Let’s be honest. Marriage isn’t always the walk in the park or the pretty picture we see painted daily on social media. In fact, marriage can sometimes be downright patience-testing and frustrating. Those days when we would instead tuck our tails and run? We all have them.
But, the decisions we make on those days will ultimately direct the path and even the enduring strength of our relationships.
Studies have shown that in relationships, most expectations are unmet. Why is that, you might ask? Because those expectations have never been expressed. It’s imperative in a healthy relationship to be able to verbalize and communicate expectations. And that goes for both spouses. Listen to your spouse and the desires of their heart. Discuss wants and wishes for the relationship – and then come up with an action plan to ensure each partner’s needs are met.

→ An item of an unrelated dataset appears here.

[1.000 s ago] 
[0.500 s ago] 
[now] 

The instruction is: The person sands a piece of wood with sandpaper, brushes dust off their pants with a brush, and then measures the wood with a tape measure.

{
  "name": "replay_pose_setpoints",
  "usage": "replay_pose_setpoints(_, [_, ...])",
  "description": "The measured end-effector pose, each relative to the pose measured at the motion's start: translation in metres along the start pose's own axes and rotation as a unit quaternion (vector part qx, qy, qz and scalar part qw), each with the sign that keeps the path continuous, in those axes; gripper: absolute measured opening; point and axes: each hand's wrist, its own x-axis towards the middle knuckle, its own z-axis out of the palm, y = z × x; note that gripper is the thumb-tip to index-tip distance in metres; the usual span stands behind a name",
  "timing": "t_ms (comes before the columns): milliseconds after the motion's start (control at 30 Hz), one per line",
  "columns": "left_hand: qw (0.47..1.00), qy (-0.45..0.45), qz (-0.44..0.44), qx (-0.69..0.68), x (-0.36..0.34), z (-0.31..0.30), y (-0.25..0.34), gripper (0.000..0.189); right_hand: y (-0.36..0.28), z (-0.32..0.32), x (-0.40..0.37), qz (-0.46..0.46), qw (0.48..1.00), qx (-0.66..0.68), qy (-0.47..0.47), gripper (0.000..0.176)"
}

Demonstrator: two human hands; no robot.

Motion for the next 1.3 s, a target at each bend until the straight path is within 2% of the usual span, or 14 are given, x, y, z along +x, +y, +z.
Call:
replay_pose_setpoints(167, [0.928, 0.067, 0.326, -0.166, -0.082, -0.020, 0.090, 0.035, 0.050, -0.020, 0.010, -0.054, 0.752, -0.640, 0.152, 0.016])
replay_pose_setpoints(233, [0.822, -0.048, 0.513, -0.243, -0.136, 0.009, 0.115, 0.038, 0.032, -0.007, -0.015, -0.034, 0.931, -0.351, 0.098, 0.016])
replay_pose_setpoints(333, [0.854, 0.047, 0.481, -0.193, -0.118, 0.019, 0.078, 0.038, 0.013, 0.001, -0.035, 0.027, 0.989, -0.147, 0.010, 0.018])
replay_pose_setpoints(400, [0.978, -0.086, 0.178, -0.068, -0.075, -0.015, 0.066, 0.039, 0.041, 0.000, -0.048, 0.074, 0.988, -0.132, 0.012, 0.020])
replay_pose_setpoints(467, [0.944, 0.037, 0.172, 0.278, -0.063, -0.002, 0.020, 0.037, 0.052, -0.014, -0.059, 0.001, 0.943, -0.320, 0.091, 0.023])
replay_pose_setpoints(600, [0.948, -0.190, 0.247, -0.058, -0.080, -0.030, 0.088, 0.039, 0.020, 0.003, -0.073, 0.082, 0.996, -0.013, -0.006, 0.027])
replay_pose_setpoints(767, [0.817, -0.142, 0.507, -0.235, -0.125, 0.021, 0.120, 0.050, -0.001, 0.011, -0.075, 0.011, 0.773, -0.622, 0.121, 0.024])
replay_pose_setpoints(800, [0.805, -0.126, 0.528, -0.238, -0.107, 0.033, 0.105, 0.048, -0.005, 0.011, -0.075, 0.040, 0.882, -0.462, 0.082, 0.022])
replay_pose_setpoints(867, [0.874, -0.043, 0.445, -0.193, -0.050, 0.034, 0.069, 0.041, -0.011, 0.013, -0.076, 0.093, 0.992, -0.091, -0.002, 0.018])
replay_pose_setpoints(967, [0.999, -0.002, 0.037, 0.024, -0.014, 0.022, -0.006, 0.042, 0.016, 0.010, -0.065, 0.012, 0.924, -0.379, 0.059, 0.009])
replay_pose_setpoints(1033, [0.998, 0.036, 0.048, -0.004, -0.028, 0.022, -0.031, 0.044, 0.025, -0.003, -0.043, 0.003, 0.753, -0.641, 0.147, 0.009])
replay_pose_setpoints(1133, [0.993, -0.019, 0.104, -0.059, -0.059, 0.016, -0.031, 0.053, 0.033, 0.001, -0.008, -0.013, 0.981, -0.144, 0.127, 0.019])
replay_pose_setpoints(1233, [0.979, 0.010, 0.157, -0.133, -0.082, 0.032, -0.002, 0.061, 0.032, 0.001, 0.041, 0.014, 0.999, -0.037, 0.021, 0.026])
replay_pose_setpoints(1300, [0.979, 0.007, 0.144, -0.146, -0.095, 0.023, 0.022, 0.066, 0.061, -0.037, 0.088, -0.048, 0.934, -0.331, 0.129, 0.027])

Where there’s a will there is a way.
Now that you have an action plan in place, stick to it; be fiercely determined. Work towards the objective or intention you’ve set together. Let your determination meet your circumstance head-on. Remember that marriage is always a team sport, especially when the going gets rough. And trust us, it will!

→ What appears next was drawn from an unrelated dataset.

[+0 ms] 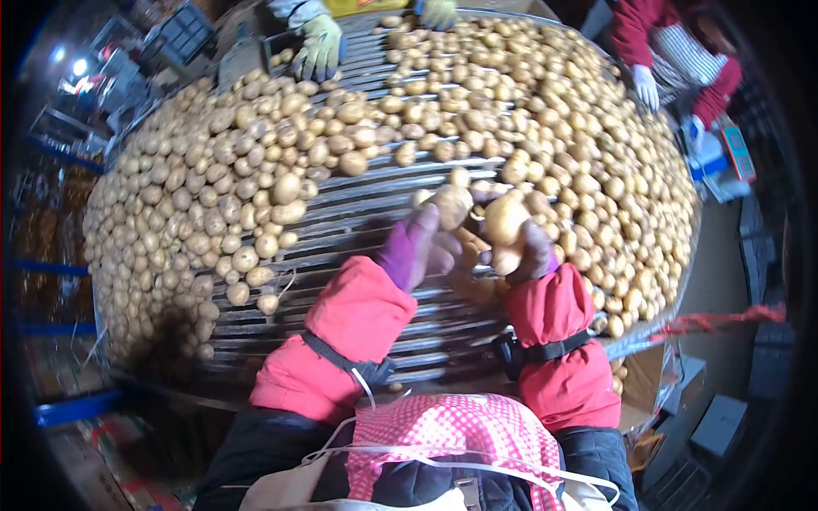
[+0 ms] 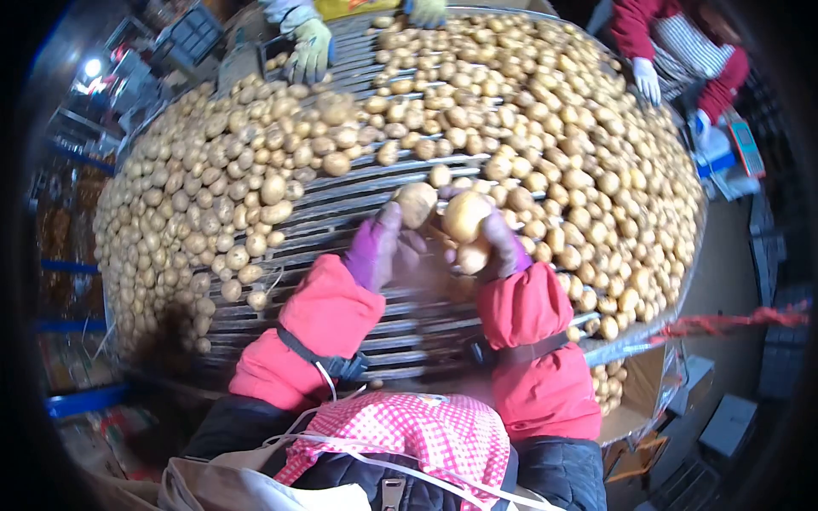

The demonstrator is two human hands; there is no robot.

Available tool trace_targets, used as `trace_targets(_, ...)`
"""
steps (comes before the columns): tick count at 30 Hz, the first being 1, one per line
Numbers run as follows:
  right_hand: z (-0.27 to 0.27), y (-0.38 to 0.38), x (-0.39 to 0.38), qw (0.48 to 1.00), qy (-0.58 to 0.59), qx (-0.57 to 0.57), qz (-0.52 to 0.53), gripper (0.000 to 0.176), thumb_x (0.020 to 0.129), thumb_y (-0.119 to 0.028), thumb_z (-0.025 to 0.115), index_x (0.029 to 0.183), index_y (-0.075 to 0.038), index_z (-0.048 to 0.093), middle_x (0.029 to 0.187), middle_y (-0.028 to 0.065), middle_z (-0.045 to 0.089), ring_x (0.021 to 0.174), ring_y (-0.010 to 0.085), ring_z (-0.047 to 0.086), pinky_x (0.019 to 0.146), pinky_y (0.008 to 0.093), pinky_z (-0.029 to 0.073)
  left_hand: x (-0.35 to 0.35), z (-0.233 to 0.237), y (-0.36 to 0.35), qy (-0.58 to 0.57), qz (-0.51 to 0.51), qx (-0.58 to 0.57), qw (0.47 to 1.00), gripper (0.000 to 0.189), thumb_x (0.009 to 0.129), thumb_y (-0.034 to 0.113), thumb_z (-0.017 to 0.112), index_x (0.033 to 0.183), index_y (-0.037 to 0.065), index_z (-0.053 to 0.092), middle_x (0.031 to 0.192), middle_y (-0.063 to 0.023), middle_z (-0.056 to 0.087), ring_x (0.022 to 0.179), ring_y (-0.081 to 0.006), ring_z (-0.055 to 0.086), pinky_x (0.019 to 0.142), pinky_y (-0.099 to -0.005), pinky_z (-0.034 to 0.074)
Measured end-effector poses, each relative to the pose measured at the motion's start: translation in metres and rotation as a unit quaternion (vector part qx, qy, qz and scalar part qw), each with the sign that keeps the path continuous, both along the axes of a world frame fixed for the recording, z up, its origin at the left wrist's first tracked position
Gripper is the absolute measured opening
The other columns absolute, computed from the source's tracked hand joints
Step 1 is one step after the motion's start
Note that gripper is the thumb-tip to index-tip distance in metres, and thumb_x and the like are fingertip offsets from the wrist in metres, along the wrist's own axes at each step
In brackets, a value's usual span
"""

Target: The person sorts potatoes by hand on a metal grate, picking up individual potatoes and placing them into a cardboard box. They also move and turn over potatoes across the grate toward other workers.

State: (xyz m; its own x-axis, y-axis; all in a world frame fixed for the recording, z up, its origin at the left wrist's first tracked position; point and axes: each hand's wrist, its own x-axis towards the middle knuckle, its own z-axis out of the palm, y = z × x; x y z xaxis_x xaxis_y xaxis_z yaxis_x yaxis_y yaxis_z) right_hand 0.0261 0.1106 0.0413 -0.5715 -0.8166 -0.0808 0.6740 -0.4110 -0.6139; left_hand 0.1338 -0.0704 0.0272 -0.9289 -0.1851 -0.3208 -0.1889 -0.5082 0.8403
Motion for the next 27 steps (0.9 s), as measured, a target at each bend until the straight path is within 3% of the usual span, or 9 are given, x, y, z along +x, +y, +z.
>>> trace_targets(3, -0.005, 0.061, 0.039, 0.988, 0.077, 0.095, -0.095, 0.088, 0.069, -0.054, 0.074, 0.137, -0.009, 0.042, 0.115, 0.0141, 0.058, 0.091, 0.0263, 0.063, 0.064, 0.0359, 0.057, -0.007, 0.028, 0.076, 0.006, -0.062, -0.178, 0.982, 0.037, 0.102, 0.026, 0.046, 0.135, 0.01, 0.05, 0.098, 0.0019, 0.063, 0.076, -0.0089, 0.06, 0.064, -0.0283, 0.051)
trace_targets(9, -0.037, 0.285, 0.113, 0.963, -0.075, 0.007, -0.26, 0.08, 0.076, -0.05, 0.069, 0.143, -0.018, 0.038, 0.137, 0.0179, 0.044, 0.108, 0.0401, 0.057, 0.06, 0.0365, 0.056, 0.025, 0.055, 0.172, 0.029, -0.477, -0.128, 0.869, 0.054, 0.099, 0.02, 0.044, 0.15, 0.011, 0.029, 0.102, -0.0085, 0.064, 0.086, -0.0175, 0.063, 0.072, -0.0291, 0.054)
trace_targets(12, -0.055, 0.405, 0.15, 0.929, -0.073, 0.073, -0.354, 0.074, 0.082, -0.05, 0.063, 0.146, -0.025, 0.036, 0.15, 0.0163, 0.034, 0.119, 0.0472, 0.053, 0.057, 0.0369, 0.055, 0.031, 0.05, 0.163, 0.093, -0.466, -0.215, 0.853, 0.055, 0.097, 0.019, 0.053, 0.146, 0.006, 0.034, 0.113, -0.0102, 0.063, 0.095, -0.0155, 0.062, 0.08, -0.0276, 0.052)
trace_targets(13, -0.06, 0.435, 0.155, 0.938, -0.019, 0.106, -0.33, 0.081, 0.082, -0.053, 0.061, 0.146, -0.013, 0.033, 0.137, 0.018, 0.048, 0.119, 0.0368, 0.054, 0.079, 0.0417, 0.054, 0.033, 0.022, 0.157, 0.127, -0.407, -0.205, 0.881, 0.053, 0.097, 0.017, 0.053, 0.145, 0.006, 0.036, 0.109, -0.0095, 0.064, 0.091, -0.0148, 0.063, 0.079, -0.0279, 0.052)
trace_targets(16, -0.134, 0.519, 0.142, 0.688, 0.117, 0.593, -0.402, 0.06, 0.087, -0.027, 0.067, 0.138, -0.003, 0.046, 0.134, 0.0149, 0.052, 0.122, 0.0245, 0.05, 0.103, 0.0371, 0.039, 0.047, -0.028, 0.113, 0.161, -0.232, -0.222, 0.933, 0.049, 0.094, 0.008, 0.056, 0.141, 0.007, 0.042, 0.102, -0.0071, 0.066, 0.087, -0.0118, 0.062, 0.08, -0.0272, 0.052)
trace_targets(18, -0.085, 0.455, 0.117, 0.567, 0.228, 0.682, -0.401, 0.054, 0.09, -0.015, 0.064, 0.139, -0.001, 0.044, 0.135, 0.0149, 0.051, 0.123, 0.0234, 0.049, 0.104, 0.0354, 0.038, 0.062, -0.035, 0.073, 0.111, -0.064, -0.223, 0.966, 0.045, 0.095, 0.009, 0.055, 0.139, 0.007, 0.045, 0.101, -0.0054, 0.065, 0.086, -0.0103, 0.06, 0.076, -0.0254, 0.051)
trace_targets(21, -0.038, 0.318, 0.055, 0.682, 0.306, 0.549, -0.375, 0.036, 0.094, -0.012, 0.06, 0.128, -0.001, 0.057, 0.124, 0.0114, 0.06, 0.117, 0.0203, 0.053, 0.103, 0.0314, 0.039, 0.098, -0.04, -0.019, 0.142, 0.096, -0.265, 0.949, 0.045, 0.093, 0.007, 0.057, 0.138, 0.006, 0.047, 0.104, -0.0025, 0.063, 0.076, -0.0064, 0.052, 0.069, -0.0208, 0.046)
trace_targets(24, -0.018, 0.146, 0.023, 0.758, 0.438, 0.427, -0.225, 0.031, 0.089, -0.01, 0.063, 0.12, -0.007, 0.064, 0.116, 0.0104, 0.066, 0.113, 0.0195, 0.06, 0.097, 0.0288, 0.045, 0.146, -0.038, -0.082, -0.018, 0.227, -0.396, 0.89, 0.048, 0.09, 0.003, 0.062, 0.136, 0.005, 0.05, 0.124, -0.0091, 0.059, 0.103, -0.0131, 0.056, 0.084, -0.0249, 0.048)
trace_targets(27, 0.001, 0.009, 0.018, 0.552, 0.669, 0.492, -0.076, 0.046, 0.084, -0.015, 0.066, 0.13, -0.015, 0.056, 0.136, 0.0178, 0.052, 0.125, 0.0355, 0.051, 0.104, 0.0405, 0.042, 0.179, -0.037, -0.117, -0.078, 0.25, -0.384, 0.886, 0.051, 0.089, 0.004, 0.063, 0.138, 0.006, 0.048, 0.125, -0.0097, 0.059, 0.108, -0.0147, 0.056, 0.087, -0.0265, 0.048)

As we walked through the aftermath of Tim’s affair, we had our minds set. We were going to get through this painful season – together. No matter what. We had a will, and we had a way.
Did that make it easy? No way. It meant that we had the desired goal in mind and were determined to keep working together (and separately!) to reach the goal of reconciliation. Even on the ‘tuck and run’ days, we were resolved to bring about the changes we sought.
What we found on the other side was if we really wanted something, we could do it. We found a way to accomplish it, regardless of the overwhelming obstacles and odds that seemed to be against us at every turn.
So, a little encouragement for your relationship today: learning to find the will and the way can encourage and motivate us and, in turn, our spouses. And isn’t that the purpose of teamwork, after all?